What the task asks
Consider the listing below. Extract exactly the lines from the line containing "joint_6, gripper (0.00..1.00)" to the line containing "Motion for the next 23", both included.
——
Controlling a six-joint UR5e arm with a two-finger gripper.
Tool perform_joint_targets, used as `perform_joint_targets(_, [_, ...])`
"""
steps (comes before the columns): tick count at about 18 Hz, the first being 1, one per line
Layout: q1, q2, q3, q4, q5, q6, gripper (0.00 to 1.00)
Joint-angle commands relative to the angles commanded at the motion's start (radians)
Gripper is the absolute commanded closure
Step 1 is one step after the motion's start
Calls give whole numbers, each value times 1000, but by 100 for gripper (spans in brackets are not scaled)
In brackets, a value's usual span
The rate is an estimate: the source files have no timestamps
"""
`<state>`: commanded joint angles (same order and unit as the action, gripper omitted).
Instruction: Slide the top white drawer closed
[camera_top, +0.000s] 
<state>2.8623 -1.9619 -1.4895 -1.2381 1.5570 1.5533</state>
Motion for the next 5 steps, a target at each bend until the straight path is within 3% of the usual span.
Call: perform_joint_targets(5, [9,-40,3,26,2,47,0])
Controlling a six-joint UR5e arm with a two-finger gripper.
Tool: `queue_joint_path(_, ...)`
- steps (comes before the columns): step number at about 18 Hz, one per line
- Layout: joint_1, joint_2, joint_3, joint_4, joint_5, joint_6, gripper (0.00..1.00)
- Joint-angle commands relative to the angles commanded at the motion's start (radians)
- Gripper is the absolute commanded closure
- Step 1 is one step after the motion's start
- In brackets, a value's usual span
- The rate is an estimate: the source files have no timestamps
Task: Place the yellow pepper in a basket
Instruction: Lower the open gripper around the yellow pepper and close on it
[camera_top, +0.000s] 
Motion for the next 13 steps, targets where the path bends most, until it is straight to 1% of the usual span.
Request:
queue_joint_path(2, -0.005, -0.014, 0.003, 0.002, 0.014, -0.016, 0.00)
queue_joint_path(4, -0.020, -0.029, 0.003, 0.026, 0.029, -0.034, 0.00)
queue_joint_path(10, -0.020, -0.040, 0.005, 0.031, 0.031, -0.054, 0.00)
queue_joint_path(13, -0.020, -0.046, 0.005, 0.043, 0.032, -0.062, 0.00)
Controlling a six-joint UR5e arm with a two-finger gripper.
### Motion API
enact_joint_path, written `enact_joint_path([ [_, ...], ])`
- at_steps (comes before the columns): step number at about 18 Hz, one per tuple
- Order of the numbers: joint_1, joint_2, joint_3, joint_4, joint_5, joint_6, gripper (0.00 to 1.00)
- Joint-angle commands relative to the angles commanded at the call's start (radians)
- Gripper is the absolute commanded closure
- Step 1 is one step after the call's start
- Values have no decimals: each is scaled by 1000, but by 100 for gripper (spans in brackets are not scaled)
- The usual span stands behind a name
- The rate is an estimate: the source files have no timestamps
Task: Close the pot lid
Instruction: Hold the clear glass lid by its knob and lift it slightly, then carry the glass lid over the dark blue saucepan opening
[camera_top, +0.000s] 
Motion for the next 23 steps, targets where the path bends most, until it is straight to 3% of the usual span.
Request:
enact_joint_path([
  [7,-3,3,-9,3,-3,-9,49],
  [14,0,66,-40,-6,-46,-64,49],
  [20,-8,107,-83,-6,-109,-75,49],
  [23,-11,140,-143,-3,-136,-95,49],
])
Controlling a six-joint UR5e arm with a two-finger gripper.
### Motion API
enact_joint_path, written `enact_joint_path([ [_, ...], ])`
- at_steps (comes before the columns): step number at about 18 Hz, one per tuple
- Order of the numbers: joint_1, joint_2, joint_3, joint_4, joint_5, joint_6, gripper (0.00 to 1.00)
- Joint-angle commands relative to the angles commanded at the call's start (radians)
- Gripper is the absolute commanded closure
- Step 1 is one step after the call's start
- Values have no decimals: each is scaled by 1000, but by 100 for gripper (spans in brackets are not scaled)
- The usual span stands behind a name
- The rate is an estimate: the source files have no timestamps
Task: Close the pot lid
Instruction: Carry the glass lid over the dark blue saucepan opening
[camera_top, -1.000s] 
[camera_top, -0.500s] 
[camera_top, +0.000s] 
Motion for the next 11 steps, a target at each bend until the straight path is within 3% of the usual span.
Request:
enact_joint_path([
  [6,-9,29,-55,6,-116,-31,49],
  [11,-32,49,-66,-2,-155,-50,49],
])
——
Solution to the exercise
- Layout: joint_1, joint_2, joint_3, joint_4, joint_5, joint_6, gripper (0.00..1.00)
- Joint-angle commands relative to the angles commanded at the motion's start (radians)
- Gripper is the absolute commanded closure
- Step 1 is one step after the motion's start
- In brackets, a value's usual span
- The rate is an estimate: the source files have no timestamps
Task: Place the yellow pepper in a basket
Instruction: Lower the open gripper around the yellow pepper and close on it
[camera_top, +0.000s] 
Motion for the next 13 steps, targets where the path bends most, until it is straight to 1% of the usual span.
Request:
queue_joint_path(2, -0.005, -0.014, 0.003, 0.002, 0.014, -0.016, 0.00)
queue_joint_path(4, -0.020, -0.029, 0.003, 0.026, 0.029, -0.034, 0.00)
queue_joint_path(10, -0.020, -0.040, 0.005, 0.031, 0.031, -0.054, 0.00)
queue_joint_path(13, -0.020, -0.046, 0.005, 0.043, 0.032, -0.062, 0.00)
Controlling a six-joint UR5e arm with a two-finger gripper.
### Motion API
enact_joint_path, written `enact_joint_path([ [_, ...], ])`
- at_steps (comes before the columns): step number at about 18 Hz, one per tuple
- Order of the numbers: joint_1, joint_2, joint_3, joint_4, joint_5, joint_6, gripper (0.00 to 1.00)
- Joint-angle commands relative to the angles commanded at the call's start (radians)
- Gripper is the absolute commanded closure
- Step 1 is one step after the call's start
- Values have no decimals: each is scaled by 1000, but by 100 for gripper (spans in brackets are not scaled)
- The usual span stands behind a name
- The rate is an estimate: the source files have no timestamps
Task: Close the pot lid
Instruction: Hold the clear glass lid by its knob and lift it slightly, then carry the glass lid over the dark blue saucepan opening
[camera_top, +0.000s] 
Motion for the next 23 steps, targets where the path bends most, until it is straight to 3% of the usual span.

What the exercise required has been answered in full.